« Puis il déclara que les diverses formes de l'intelligence pouvaient se réduire à deux formes principales : la première, l'intelligence assimilative, celle qui agit comme une éponge et absorbe immédiatement tout ce qui s'offre à elle, qui avance, confiante, et trouve naturelles, évidentes, les relations et analogies établies auparavant par d'autres, qui est en harmonie avec le monde et se sent dans son élément quel que soit le domaine de la pensée. (…) C'est l'intelligence des « talentueux », ou « capables », qui se comptent par milliers. (…) C'est l'intelligence qui s'accommode le mieux de la vie, et c'est aussi, somme toute, celle des grands savants et humanistes. Elle ne cède qu'à deux dangers : l'ennui et la dispersion. (…)
Quant à l'autre forme d'intelligence, elle est beaucoup plus rare, plus difficile à rencontrer ; elle trouve étranges et souvent hostiles les enchaînements de la raison, les arguments les plus habituels, ce qui est su et prouvé. Rien pour elle n'est « naturel », elle n'assimile rien sans éprouver en même temps une certaine réaction de rejet : « C'est écrit, d'accord, se plaint-elle, et pourtant ce n'est pas comme ça, ce n'est pas ça. » (…) deux dangers la guettent aussi, beaucoup plus terribles : la folie et le suicide. »
C'est cette constatation émise par un professeur devant deux de ses élèves les plus brillants que tout le livre de l'argentin
Guillermo Martinez va mettre en scène. Notre narrateur va illustrer cette intelligence talentueuse, applicative et répétitive alors que le jeune Gustavo au contraire va tenter d'ouvrir des voies nouvelles à sa raison à contrario et sans appuis sur celles existantes.
Ce livre est d'une incroyable efficacité. Etonnant par la justesse de ses analyses et par cet affrontement de deux intelligences si différentes. Roderer se marginalisant progressivement pour se retrouver seul face à ses interrogations et spéculations, le narrateur traversant au contraire une vie de travail plus classique, l'obligeant même à participer à la défaite de la guerre des Malouines.

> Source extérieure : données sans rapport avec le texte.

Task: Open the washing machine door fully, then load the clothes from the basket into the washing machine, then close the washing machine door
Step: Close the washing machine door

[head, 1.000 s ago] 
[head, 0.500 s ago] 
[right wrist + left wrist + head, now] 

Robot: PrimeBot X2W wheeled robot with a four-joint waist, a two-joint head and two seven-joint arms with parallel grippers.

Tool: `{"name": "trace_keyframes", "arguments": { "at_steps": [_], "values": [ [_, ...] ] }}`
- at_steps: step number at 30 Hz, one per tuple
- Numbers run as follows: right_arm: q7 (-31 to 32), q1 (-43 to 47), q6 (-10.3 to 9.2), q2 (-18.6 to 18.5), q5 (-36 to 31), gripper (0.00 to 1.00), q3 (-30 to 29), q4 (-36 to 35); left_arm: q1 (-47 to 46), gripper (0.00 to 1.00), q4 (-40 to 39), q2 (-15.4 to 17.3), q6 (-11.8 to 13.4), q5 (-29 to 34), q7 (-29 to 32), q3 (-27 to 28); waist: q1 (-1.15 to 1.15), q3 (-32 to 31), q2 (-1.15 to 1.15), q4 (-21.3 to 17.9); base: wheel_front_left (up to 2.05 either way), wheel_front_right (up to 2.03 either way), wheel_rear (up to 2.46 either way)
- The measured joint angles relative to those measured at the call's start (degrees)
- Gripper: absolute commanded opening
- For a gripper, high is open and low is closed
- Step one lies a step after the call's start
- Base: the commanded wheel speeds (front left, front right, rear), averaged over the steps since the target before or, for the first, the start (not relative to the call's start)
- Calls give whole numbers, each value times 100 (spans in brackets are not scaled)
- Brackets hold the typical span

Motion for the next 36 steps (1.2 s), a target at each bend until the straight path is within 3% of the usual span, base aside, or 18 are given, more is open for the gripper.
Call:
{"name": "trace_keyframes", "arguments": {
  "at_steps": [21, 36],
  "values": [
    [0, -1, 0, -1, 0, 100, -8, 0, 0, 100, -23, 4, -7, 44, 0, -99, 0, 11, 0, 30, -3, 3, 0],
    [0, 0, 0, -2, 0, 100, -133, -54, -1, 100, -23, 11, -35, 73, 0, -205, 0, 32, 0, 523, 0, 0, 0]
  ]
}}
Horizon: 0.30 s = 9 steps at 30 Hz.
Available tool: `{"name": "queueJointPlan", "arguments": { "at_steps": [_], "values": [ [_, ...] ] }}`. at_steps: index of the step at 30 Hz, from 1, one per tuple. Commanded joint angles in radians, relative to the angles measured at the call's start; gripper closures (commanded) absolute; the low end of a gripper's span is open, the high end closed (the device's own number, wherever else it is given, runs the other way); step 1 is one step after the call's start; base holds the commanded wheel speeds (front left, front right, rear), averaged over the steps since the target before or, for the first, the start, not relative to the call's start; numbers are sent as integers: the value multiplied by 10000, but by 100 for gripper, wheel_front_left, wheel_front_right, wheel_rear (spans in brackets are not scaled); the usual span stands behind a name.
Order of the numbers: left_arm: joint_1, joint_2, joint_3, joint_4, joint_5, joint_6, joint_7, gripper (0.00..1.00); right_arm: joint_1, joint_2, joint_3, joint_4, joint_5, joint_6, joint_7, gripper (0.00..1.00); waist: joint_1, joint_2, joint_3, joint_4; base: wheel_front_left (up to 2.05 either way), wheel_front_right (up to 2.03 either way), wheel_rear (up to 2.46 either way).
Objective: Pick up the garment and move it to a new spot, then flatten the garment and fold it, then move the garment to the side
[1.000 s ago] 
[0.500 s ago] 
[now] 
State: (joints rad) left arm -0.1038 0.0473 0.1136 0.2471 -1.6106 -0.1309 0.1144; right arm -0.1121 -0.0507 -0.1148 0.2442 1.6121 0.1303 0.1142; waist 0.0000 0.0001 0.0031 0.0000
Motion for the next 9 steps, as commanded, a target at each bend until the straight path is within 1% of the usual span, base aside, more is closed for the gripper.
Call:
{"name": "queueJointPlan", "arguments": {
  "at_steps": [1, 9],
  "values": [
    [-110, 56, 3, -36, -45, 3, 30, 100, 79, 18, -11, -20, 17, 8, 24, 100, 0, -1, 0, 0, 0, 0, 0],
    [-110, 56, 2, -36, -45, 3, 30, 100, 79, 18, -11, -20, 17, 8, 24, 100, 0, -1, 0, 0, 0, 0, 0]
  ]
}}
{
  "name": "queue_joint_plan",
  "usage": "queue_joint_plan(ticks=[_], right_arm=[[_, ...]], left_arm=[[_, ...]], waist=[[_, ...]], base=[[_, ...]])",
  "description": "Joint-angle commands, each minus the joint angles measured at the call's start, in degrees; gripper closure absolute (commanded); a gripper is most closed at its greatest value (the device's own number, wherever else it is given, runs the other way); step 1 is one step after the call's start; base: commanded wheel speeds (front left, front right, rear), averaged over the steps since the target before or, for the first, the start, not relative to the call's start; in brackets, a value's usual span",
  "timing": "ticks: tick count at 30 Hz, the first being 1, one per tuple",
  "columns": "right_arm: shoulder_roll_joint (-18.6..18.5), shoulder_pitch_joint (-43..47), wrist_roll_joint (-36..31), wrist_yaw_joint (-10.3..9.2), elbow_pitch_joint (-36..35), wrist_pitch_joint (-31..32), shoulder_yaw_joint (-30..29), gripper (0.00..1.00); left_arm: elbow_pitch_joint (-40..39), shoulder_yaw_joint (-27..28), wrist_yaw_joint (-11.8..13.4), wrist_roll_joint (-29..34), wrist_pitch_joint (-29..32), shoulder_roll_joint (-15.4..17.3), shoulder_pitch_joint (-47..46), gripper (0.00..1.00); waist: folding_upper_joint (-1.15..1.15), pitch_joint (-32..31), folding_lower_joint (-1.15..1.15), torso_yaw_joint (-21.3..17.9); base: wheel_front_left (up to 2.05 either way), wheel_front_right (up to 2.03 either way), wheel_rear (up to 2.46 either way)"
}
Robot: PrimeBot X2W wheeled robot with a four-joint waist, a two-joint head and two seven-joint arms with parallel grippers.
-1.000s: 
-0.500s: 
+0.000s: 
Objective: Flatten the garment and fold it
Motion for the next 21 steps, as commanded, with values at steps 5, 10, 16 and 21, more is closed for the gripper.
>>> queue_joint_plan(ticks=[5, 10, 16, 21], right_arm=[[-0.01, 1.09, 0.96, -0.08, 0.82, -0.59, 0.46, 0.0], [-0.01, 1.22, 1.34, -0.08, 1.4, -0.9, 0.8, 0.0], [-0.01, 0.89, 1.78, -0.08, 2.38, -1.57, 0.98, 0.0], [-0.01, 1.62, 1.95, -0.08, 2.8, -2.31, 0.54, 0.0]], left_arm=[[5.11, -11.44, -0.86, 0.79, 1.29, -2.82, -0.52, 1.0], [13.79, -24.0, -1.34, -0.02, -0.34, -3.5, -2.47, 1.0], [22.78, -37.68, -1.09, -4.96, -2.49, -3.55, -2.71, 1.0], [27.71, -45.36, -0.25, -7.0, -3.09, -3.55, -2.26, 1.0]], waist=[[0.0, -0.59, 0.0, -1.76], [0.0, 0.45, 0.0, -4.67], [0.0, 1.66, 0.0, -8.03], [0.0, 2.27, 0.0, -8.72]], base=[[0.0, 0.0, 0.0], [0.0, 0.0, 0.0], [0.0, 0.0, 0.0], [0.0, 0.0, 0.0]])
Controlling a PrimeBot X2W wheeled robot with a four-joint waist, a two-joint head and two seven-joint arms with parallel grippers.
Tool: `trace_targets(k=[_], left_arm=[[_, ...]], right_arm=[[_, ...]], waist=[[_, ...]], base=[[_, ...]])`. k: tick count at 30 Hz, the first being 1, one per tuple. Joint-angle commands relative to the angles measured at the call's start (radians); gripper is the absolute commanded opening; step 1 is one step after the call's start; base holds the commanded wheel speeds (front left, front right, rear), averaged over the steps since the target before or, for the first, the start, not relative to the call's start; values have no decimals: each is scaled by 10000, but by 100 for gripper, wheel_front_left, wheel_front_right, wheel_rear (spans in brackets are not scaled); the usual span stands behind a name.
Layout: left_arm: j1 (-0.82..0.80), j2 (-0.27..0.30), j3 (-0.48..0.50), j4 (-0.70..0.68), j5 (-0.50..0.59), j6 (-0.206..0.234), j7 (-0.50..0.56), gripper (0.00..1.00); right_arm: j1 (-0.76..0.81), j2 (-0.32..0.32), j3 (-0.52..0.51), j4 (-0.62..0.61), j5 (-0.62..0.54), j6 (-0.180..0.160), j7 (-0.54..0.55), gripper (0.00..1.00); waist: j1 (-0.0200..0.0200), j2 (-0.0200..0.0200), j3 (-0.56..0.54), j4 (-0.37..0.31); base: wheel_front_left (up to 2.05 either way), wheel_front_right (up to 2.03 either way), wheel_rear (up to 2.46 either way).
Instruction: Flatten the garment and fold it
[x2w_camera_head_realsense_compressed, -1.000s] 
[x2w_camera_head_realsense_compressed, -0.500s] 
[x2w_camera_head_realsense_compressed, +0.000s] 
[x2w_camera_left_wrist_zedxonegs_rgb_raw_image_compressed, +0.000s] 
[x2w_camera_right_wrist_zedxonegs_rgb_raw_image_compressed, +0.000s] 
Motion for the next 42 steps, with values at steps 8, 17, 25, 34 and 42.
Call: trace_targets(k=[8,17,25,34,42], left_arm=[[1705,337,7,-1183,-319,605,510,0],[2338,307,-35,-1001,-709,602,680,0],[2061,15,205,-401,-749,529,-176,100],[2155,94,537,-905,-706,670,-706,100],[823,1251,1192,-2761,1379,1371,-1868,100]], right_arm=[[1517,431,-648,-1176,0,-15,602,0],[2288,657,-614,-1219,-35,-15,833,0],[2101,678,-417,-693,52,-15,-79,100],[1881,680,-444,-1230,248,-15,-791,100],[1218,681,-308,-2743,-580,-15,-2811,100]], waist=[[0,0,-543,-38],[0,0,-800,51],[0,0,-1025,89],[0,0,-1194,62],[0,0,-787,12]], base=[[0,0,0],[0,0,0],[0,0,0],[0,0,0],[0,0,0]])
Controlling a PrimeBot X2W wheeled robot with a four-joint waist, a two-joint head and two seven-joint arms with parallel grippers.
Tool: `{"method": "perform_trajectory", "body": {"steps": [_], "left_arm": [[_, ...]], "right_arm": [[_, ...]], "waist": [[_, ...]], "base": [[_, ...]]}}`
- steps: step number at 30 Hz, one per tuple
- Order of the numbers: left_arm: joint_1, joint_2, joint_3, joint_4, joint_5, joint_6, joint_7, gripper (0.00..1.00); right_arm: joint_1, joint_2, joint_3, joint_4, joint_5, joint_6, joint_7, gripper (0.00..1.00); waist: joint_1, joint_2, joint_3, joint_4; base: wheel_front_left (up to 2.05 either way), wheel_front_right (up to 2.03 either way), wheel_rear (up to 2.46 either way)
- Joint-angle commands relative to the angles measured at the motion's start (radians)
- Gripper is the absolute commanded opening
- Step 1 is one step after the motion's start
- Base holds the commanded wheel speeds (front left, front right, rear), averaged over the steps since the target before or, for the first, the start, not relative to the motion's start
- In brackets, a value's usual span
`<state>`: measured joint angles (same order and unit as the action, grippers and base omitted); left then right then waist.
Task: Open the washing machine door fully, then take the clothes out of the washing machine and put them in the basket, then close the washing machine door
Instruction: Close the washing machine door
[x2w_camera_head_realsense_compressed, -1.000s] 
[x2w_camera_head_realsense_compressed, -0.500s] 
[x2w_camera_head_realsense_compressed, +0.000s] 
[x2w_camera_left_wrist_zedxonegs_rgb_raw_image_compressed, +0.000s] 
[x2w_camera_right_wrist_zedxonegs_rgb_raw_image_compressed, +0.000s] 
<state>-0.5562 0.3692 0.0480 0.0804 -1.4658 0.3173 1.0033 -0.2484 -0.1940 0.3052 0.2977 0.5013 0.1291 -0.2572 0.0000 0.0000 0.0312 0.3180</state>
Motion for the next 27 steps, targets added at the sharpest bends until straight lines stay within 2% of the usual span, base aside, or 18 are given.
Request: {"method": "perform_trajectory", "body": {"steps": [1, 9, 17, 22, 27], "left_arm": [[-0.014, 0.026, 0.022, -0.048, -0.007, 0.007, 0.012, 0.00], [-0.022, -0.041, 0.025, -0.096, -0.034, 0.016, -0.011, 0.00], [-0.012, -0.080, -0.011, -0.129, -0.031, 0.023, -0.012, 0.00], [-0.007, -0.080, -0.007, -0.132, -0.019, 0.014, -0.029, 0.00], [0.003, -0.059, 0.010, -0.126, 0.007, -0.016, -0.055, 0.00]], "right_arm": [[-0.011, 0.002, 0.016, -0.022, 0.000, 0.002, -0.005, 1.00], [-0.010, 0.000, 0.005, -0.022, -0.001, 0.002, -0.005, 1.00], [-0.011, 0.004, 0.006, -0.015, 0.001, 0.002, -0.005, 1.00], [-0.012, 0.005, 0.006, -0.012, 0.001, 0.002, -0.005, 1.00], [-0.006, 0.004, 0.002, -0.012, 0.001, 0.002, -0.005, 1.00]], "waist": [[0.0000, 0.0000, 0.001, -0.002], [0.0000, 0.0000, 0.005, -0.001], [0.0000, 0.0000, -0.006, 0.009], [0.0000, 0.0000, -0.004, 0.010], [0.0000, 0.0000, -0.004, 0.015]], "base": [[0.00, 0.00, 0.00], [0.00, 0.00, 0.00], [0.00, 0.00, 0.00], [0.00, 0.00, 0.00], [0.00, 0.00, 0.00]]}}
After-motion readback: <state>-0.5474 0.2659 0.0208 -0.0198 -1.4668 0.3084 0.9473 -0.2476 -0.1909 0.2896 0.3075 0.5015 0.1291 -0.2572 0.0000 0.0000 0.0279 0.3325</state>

On ne peut que donner son empathie au courageux et tenace Roderer tant son adversaire semble sûr de lui et suffisant. Sur un style neutre mais bien assis, les deux personnages de ce roman se forgent une véritable réalité à nos yeux de lecteur et l'on se prend à leur duel intellectuel comme on apprend beaucoup sur nos façons de penser le monde. Roderer cherchant avec raison à sortir de la binarité usuelle pour trouver un autre dimension à nos intellects.
Un roman brillant, intelligent, très intelligent et qui marquera mon esprit.